Konferencja prasowa po #WPŁARK
Wojciech Łobodziński (Arka Gdynia):
- Na wstępie chciałem powiedzieć o rzeczy wyjątkowej dla nas, czyli udziale naszych kibiców w tym meczu. To była wyjątkowa rzecz i chciałbym im zadedykować to zwycięstwo, bo naprawdę w ogromnej liczbie przyjechali i czuliśmy się tutaj bardzo komfortowo. Jeżeli chodzi o sam mecz, bardzo mocno narzuciliśmy swój styl od początku i te pierwsze 30 minut było bardzo dobre w naszym wykonaniu. Może tych sytuacji nie było za wiele, ale dyktowaliśmy warunki gry. Ostatnie 15 minut pierwszej połowy, no, tak jak się często mówi, nie da się cały czas tak intensywnie biegać i mieliśmy trochę problemów. Wytrzymaliśmy, druga połowa już całkowicie pod nasze dyktando. Wydaje mi się, że Wisła nie stworzyła sobie żadnej sytuacji w drugiej połowie i zasłużenie wygraliśmy.
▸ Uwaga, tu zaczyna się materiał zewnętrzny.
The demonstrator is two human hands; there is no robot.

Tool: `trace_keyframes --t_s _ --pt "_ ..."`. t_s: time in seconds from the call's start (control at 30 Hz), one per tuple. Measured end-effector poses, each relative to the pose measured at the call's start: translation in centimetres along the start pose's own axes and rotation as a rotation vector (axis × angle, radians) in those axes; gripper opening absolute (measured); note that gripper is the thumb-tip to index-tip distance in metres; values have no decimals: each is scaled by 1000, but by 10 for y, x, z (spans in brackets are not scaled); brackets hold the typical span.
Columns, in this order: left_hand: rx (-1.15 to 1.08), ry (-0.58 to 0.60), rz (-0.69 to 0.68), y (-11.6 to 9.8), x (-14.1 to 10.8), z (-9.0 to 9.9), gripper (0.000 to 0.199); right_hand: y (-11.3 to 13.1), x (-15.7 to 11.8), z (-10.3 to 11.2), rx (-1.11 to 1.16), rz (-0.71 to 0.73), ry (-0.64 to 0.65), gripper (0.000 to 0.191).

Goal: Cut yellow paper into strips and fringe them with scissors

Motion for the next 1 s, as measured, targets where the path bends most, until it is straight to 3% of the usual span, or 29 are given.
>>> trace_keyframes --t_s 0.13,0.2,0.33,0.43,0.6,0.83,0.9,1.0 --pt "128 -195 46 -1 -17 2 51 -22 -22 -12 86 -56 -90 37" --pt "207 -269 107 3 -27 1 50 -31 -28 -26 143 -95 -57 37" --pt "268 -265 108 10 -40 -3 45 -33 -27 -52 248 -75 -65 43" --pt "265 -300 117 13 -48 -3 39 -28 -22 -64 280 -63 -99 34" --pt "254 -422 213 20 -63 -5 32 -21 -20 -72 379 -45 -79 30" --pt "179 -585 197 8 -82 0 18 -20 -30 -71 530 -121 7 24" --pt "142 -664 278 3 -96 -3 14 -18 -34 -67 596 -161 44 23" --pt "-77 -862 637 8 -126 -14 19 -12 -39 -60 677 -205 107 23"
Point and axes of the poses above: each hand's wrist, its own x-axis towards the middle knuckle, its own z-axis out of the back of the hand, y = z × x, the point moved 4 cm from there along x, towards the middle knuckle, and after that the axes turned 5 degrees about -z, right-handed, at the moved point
Marek Saganowski (Wisła Płock):
- Sromotna porażka 0:3. Myślę, że dziś przegraliśmy z drużyną, która zdecydowanie lepiej wyglądała od nas w ofensywie i w defensywie. Nie był to nasz dzień, nie mogliśmy wejść w mecz, bardzo dużo strat, szczególnie w pierwszej połowie, dużo nerwowości. Jakoś dotrwaliśmy, można powiedzieć, do przerwy. Próbowaliśmy zrobić lekkie korekty w przerwie, jeżeli chodzi o naszą ofensywę. Ale tak jak my zaczynaliśmy w poprzednich meczach drugie połowy, teraz straciliśmy bramkę szybko. Ciężko nam było odzyskać rytm grania, szczególnie w ofensywie. Potem rzut karny… Myślałem, że po tym rzucie karnym będzie jakiś prąd, coś wskrzesi naszą ofensywę, nasze granie, ale jednak dalej to Arka decydowała, kontrolowała mecz w bardzo dobrym stylu. No i bramka Janusza Gola, myślę, że nie do obrony, to już było takie zakończenie. W ostatniej fazie meczu chcieliśmy przejść na dwójkę napastników, przeszliśmy na system 3-5-2, ale nie wyglądało to zbyt dobrze. Przerwa na kadrę, dwa tygodnie ciężkiej pracy, dużo wniosków po tym meczu na pewno. Tak jak powiedziałem na początku, Arka dzisiaj nie pozwoliła nam rozwinąć naszych skrzydeł.